# Prompt:
Lines outside the range are not wanted. Give again exactly the lines between the line holding "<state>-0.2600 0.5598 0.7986" and the line holding "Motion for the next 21", inclusive, from the listing below.

# Records to use:

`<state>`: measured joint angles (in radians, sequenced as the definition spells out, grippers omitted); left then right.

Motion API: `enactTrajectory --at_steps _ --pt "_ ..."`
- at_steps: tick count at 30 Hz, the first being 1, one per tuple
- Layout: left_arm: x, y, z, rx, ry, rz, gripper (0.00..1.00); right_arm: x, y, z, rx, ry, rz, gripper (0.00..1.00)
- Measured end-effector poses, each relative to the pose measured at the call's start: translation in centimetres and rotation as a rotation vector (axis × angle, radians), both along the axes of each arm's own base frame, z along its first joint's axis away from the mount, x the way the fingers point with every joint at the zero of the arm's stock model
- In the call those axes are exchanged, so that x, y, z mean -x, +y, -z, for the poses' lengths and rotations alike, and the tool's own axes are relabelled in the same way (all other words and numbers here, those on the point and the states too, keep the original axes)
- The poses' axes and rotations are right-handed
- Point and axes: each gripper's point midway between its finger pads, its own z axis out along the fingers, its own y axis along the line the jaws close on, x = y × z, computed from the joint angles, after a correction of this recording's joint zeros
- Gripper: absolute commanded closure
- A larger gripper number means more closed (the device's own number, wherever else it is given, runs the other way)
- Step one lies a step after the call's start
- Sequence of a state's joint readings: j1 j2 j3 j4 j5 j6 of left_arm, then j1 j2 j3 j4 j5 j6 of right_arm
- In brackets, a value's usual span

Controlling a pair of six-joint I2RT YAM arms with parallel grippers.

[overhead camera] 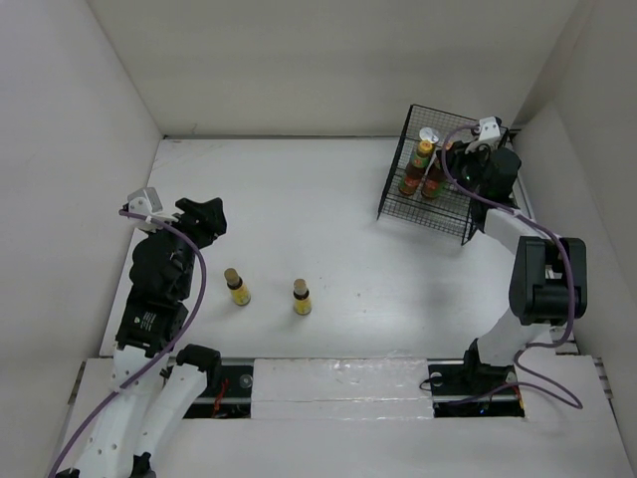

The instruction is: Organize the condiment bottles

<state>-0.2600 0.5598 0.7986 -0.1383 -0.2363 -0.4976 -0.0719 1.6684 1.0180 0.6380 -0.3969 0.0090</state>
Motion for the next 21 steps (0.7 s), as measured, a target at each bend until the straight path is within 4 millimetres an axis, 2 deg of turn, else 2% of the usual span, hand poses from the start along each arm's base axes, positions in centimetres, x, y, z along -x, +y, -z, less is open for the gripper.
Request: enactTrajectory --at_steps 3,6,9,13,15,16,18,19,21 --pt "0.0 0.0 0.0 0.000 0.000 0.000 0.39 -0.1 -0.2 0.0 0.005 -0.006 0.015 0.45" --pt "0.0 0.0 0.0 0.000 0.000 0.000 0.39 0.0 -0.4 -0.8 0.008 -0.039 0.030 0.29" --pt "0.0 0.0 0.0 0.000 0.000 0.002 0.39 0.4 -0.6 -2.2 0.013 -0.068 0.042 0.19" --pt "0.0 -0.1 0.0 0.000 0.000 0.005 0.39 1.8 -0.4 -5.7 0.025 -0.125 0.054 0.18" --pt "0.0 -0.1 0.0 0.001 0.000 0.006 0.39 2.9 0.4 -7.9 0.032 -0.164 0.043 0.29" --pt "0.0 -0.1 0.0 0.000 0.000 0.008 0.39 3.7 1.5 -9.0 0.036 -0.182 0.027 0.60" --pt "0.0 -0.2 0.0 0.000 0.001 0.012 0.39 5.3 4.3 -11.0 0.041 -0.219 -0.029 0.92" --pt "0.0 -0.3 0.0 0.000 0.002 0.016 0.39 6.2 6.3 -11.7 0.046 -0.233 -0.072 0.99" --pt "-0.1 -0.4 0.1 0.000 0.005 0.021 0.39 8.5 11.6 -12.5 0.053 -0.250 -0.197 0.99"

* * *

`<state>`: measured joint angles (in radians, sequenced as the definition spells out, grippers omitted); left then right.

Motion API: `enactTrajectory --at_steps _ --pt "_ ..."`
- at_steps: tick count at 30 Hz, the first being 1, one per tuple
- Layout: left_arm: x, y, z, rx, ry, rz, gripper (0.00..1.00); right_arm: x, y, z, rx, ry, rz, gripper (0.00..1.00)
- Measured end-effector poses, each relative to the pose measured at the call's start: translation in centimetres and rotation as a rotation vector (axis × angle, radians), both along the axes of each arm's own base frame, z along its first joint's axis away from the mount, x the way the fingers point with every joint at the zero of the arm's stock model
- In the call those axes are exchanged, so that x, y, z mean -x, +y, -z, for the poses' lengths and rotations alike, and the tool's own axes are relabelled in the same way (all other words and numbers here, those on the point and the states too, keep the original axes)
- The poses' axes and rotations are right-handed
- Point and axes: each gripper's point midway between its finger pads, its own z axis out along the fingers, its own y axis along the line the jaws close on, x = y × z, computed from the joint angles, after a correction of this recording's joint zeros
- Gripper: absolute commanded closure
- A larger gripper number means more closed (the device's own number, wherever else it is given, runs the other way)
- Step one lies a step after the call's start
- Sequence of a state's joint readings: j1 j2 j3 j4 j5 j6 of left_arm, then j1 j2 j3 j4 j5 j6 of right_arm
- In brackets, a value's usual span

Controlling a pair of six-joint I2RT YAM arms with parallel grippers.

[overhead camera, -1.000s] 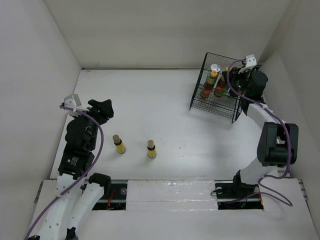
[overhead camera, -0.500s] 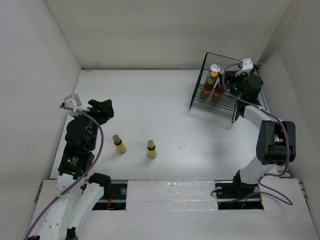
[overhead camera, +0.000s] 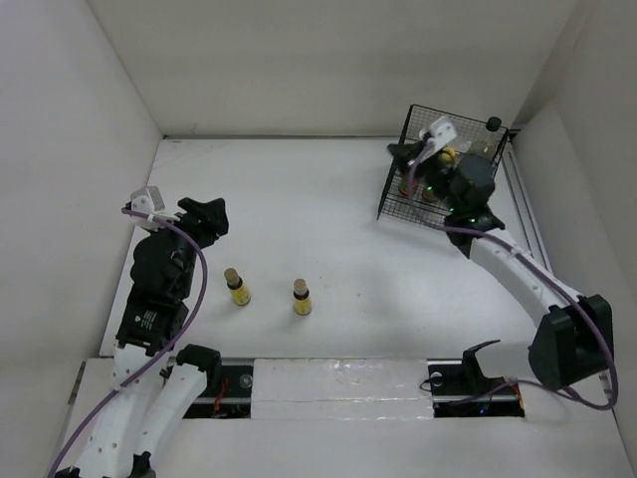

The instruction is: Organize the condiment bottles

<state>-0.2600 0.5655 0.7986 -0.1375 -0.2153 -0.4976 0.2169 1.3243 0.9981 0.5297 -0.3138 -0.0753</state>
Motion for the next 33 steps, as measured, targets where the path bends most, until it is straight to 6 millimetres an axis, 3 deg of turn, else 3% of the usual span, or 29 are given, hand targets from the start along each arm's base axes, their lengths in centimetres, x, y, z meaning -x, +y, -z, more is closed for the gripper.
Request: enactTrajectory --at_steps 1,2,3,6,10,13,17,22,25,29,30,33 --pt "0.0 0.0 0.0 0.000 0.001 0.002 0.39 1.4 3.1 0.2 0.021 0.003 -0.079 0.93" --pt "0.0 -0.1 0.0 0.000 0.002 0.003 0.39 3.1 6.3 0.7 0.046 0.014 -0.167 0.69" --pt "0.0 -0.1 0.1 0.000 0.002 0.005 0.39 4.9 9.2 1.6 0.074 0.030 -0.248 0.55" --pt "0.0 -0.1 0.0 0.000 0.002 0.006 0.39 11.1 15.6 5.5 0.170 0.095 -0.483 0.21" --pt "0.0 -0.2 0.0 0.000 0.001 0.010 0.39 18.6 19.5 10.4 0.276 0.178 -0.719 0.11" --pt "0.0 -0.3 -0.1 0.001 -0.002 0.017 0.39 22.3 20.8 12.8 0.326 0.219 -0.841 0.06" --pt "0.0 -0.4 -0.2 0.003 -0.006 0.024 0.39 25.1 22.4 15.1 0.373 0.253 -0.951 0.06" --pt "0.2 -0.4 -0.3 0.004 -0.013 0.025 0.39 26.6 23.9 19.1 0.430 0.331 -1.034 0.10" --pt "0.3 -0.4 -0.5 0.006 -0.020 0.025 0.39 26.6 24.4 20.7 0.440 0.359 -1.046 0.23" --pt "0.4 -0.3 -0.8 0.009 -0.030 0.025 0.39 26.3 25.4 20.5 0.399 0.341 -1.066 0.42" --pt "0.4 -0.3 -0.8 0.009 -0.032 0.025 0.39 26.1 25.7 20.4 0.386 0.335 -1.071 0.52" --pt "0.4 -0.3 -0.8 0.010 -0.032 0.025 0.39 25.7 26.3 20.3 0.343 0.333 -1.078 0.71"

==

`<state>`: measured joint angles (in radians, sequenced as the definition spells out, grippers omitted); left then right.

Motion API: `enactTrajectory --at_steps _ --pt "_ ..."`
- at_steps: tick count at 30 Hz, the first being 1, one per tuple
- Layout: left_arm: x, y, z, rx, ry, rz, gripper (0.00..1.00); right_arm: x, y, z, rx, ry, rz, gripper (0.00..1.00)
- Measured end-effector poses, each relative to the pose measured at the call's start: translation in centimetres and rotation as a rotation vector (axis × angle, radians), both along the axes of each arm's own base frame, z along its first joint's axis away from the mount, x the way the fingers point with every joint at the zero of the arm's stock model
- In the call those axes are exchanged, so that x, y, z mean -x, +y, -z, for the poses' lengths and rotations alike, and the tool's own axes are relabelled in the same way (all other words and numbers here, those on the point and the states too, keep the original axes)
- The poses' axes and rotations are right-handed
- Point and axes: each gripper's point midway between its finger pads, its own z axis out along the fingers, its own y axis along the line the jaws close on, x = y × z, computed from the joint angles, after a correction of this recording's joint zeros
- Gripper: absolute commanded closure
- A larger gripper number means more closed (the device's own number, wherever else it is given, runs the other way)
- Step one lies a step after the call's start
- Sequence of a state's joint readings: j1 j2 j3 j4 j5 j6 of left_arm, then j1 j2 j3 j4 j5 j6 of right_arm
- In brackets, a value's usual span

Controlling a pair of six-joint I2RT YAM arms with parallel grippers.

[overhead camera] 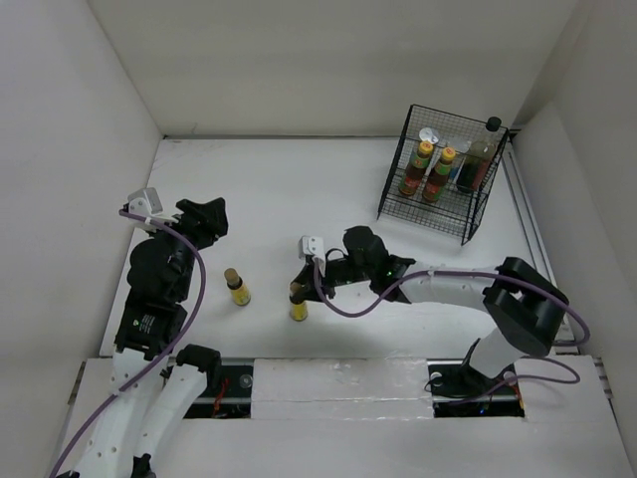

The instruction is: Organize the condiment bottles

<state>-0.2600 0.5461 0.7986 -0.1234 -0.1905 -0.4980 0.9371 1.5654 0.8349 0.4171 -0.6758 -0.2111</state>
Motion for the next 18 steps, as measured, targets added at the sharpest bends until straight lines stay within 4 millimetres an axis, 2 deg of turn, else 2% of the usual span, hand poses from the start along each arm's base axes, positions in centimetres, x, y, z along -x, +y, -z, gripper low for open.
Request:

# Answer for the task:
<state>-0.2600 0.5598 0.7986 -0.1383 -0.2363 -0.4976 -0.0719 1.6684 1.0180 0.6380 -0.3969 0.0090</state>
Motion for the next 21 steps (0.7 s), as measured, a target at each bend until the straight path is within 4 millimetres an axis, 2 deg of turn, else 2% of the usual span, hand poses from the start along each arm's base axes, positions in centimetres, x, y, z along -x, +y, -z, less is open for the gripper.

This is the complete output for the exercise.